Why AI models keep fucking up
I know this sounds salty, but if you write code every day you have probably felt this too.
Every new model drop comes with the same story: better reasoning, better coding, better everything. And sure, some of that is true. They are way better than they were in 2023.
But in actual day-to-day work, they still mess up in the most irritating ways.
You ask for one component change, it rewrites half the project. You ask for a bug fix, it sneaks in new dependencies. You ask for a clean UI, it gives you a purple-pink dashboard from 2017.
So this is not an anti-AI post. I use these tools all the time. This is a “can we stop pretending this is solved” post.
What is actually going on?
Big reason: these models are built to produce likely text, not guaranteed truth.
That is not a hot take, that is literally what the research says.
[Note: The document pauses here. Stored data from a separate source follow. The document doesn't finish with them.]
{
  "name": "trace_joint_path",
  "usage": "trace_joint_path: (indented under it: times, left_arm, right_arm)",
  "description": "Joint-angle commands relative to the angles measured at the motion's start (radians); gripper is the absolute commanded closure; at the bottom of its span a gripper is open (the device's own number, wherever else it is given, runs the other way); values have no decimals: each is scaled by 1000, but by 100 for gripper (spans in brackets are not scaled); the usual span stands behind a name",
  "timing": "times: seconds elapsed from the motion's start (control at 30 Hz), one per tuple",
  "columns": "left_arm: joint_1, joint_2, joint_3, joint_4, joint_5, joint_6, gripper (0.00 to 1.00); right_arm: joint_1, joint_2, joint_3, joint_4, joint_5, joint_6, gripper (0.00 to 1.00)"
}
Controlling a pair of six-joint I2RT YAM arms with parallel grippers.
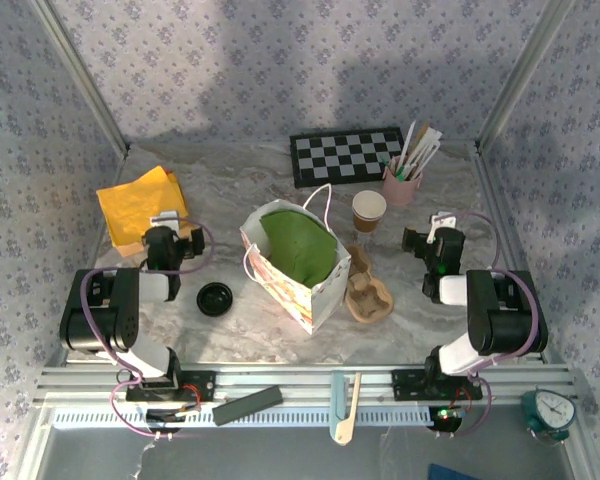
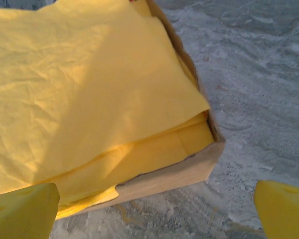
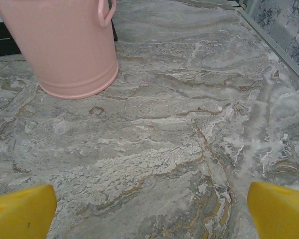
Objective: Pack the takeout coffee
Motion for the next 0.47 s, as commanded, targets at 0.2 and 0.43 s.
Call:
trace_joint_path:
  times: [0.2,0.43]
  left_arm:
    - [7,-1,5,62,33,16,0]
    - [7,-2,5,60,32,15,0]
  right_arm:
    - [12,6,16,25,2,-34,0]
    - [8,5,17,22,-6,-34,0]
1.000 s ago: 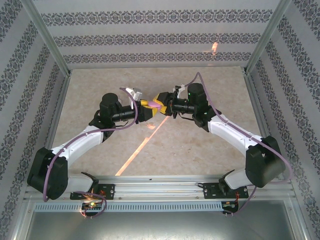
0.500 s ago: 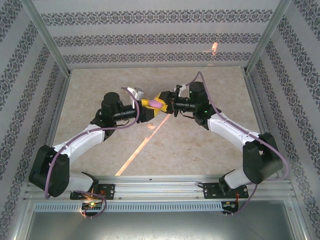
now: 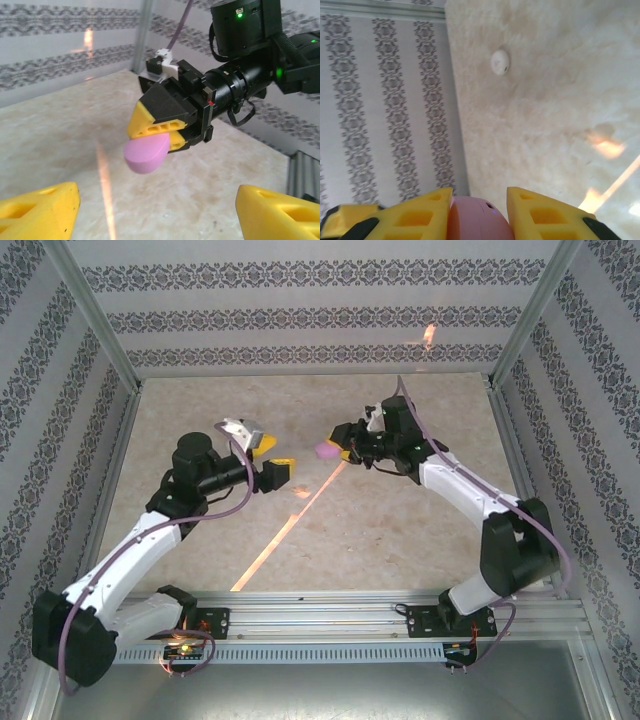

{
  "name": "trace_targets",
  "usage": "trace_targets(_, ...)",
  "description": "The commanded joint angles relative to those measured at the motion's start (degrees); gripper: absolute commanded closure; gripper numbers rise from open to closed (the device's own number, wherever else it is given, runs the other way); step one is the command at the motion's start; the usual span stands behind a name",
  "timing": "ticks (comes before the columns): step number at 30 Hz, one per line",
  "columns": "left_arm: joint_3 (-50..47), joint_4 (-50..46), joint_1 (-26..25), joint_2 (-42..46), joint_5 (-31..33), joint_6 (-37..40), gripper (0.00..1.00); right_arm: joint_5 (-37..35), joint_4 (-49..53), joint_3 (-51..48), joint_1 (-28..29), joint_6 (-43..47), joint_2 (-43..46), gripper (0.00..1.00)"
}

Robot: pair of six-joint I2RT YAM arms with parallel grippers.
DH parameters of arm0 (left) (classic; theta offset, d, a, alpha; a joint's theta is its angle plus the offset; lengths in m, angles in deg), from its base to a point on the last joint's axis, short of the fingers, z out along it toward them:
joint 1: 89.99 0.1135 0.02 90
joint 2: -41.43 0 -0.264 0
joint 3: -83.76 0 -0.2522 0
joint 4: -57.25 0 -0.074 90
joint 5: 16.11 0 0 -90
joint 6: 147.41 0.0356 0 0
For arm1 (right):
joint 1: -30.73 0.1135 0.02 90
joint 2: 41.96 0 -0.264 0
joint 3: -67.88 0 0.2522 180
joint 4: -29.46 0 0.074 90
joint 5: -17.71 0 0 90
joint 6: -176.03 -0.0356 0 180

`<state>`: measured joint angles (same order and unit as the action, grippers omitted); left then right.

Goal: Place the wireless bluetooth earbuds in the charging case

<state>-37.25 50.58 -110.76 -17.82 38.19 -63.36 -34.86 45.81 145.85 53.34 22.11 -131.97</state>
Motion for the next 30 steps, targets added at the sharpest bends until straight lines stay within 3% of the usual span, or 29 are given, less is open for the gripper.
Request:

The hallucination survey by Ji et al. explains this really clearly: the output can sound polished and still be wrong, especially when the prompt is vague or context is missing (paper).
In normal language: if there is a gap, the model will confidently fill it.
And in code, “confidently wrong” is expensive.
”But benchmarks are improving” - yes, and?
Benchmarks have improved a lot. No argument there.
The original SWE-bench paper was brutal. On real GitHub issues, top performance back then was 1.96% (paper). Newer systems are much stronger, and SWE-bench Verified has scores in a totally different range now (leaderboard).
Still, your private repo is not a neat benchmark environment.
Real projects have weird build scripts, half-documented flows, stale assumptions, and random edge cases no model can infer from one prompt. So even with better model scores, there is still a big gap between “passes eval” and “safe to merge without babysitting.”
Agents are getting more autonomous, but humans are still in the loop
Recent data from Anthropic on real agent usage is actually useful here.
From their 2026 analysis:
- median Claude Code turns were around 45 seconds
- long-tail autonomous turns got much longer over time
- most tool calls still appeared to involve safeguards and human involvement
- software engineering made up almost half of observed tool use
(source)
So yes, autonomy is going up. Also yes, people still monitor closely, because when agents go off track, they go off track fast.
Real world tests show the same thing
Project Vend is a funny example but the lesson is serious. They gave an AI system better tools, better structure, better workflows, and it improved. But it still got manipulated, made bad calls, and needed humans to step in (Project Vend phase two).
That is exactly what we see in coding too.
Smarter model plus better tooling helps a lot. It still does not make the system foolproof.
Why this hurts developers more
Because our mistakes are expensive.
If a chatbot gives someone a mediocre draft email, who cares. If a coding agent makes a wrong migration or touches auth logic, now you have an incident.
That is why devs sound more skeptical than everyone else. We are not haters. We are the people cleaning up the aftermath.
How I use AI now (without losing my mind)
What works for me:
- Ask for a plan first, code second.
- Set hard constraints in the prompt (no new packages, only touch specific files, minimal diff).
- Review every file it changed, even if the diff “looks fine.”
- Run tests after each meaningful change.
- Never auto-ship anything touching auth, data, billing, or infra.
This keeps the speed, cuts most of the chaos.
Final line
AI coding tools are useful right now. They are also unreliable right now.
Both things can be true at the same time.
So yeah, models still keep fucking up. The move is not to quit using them. The move is to use them like power tools: fast, helpful, and dangerous if you get careless.